EXERCISE INSTRUCTIONS:
Your answer must contain each line of the data, copied exactly.

INFORMATION SHOWN:
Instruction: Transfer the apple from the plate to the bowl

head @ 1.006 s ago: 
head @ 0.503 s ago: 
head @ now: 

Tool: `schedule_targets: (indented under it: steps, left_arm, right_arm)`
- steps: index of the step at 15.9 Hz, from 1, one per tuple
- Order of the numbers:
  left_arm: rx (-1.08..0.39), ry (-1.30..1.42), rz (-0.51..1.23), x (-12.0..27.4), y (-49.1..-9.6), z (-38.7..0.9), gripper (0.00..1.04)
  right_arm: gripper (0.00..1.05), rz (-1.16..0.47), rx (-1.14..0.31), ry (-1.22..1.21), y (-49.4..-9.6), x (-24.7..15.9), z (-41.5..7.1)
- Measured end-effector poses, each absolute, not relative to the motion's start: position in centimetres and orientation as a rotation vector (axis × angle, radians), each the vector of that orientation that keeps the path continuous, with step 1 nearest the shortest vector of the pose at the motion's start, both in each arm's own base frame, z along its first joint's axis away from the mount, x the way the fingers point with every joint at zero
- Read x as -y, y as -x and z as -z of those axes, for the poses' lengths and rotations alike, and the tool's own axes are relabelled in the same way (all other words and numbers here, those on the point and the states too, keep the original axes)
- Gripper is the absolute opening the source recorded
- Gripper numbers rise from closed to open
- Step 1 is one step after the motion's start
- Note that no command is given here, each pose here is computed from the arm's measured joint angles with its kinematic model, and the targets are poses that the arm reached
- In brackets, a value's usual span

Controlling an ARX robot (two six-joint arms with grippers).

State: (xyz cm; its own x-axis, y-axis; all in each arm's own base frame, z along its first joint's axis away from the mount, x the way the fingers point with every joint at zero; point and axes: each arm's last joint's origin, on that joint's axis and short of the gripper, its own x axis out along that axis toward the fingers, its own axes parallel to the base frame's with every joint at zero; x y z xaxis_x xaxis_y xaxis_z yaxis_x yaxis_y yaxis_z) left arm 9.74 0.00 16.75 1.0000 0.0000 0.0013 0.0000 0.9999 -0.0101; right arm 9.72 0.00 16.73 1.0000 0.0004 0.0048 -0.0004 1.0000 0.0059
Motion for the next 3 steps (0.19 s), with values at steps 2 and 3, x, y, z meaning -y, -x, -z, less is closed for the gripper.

RESPONSE:
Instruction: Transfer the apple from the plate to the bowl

head @ 1.006 s ago: 
head @ 0.503 s ago: 
head @ now: 

Tool: `schedule_targets: (indented under it: steps, left_arm, right_arm)`
- steps: index of the step at 15.9 Hz, from 1, one per tuple
- Order of the numbers:
  left_arm: rx (-1.08..0.39), ry (-1.30..1.42), rz (-0.51..1.23), x (-12.0..27.4), y (-49.1..-9.6), z (-38.7..0.9), gripper (0.00..1.04)
  right_arm: gripper (0.00..1.05), rz (-1.16..0.47), rx (-1.14..0.31), ry (-1.22..1.21), y (-49.4..-9.6), x (-24.7..15.9), z (-41.5..7.1)
- Measured end-effector poses, each absolute, not relative to the motion's start: position in centimetres and orientation as a rotation vector (axis × angle, radians), each the vector of that orientation that keeps the path continuous, with step 1 nearest the shortest vector of the pose at the motion's start, both in each arm's own base frame, z along its first joint's axis away from the mount, x the way the fingers point with every joint at zero
- Read x as -y, y as -x and z as -z of those axes, for the poses' lengths and rotations alike, and the tool's own axes are relabelled in the same way (all other words and numbers here, those on the point and the states too, keep the original axes)
- Gripper is the absolute opening the source recorded
- Gripper numbers rise from closed to open
- Step 1 is one step after the motion's start
- Note that no command is given here, each pose here is computed from the arm's measured joint angles with its kinematic model, and the targets are poses that the arm reached
- In brackets, a value's usual span

Controlling an ARX robot (two six-joint arms with grippers).

State: (xyz cm; its own x-axis, y-axis; all in each arm's own base frame, z along its first joint's axis away from the mount, x the way the fingers point with every joint at zero; point and axes: each arm's last joint's origin, on that joint's axis and short of the gripper, its own x axis out along that axis toward the fingers, its own axes parallel to the base frame's with every joint at zero; x y z xaxis_x xaxis_y xaxis_z yaxis_x yaxis_y yaxis_z) left arm 9.74 0.00 16.75 1.0000 0.0000 0.0013 0.0000 0.9999 -0.0101; right arm 9.72 0.00 16.73 1.0000 0.0004 0.0048 -0.0004 1.0000 0.0059
Motion for the next 3 steps (0.19 s), with values at steps 2 and 3, x, y, z meaning -y, -x, -z, less is closed for the gripper.

That's the full output for the exercise.